Three years ago local politician Francesco Fortugno was murdered in Locri, 15 miles north of Jewel of the Sea, which was followed by 23 related killings over the next 14 months. This blood bath in a town of 10,500 inhabitants resulted in the first public anti-Ndrangheta demonstrations in Calabria, where protesters held banners reading: Why don't you
just kill us all.
Foreigners buying a seaside apartment are unlikely to be aware of the Ndrangheta at all, says local journalist Eduardo Meligrana. It is far too busy trafficking vast quantities of drugs throughout Europe, from which it makes millions.
Most Calabrians are delighted foreigners want to come here for their holidays or to live. Hospitality is sacred here and there is no antipathy towards them at all. For Harry Fitzsimons, Calabria is the last unspoilt corner of the Mediterranean, offering unparalleled value compared with Spain. 'Development is not going to ruin the place as there are strict laws against high-rise building', he says. 'Nobody buying here is going to lose money.'
VFI has seven sites where construction is under way. On the greener and more fashionable Tyrrhenian coast, the company is just finishing the Pizzo Beach Club, north of the pretty medieval town of Pizzo Calabro.
The 300-unit scheme was originally intended for the Italian market but of the 210 sold so far all have gone to Irish and British buyers. Here, three-bedroom semi-detached villas built in clusters of four have sold for €261,000 (£208,000) each. Of the 70 one-bedroom flats only two are left priced at €93,000 (£74,000).
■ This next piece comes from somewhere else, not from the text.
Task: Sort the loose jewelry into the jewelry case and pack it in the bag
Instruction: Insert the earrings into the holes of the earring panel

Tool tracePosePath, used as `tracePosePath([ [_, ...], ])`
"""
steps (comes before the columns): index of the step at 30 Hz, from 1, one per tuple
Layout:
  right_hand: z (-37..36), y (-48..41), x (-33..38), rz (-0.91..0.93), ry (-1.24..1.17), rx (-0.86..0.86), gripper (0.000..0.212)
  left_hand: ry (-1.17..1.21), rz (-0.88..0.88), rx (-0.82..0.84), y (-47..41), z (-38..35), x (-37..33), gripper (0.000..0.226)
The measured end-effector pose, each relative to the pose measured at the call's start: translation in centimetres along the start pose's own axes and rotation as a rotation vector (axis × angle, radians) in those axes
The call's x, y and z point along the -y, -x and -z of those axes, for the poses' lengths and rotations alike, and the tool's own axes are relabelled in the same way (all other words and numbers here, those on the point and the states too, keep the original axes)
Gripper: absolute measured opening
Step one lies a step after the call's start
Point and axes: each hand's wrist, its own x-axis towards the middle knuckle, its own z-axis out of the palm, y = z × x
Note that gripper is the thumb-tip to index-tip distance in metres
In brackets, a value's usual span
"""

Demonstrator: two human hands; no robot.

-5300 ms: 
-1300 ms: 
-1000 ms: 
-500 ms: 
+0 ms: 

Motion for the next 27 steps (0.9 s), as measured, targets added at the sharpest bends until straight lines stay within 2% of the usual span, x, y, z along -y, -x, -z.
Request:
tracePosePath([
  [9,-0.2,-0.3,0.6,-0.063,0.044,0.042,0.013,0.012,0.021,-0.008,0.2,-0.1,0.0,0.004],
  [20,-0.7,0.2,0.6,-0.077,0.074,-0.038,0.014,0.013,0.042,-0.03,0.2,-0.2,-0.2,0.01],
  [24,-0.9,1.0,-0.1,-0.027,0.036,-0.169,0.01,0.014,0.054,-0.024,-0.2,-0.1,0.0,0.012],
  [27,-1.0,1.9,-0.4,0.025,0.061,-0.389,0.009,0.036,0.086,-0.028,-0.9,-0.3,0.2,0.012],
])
No Italians have bought into the scheme, which is next door to a Club Med resort, but VFI sales teams are seeing interest from Russian buyers; direct flights from Moscow to Lamezia are scheduled in June.
Not all the new development in Calabria is on such a large scale. Incalabria.com is a minnow by comparison, run by Dutchman Dennis Onstenk, 35, who grew up in the region where his father owned a cut-flower business.
Over the past two years he has sold just under 50 of his own new builds on the Tyrrhenian coast, and runs a highly informative forum on his website. 'We offer much smaller schemes that appeal to those who don't want to live in a colony of Brits', says Onstenk. 'Italian expats, locals and other north Europeans are our clients, as well as British and Irish buyers.'
Prices range from €90,000 (£72,000) for a one-bedroom apartment at Sogno Mediterraneo, on Capo Vaticano, to €169,000 (£135,000) for a three-bedroom apartment 700m from the beach .
'Our prices are comparable to the local market. We have recently priced up, although our schemes are usually slightly cheaper than the bigger developers', says Onstenk.
Peter and Jo Kainradl, from Amersham, Buckinghamshire, bought a three-bedroom holiday cottage, with garden, at Capo Vaticano from Incalabria.com last February. 'We bought it after we sold an investment property in London', explains Jo, 55, a teacher. Peter, 53, works in IT. 'I spent six months researching the London market before buying, but bought over a
weekend here and have no regrets. The house, which has sea views, cost us €135,000 (£108,000) and certainly prices have risen since then. But although there is some development, it is nothing like the Costa del Sol. You have to search hard to find the building sites.'
Onstenk is also unworried by the changes. 'It won't ever become another Spain, it will never have that level of tourism. But I welcome bigger developers who have helped promote the place. Calabria is changing, and for the better.'
The days of buying houses there with cash stuffed down your trousers may be over.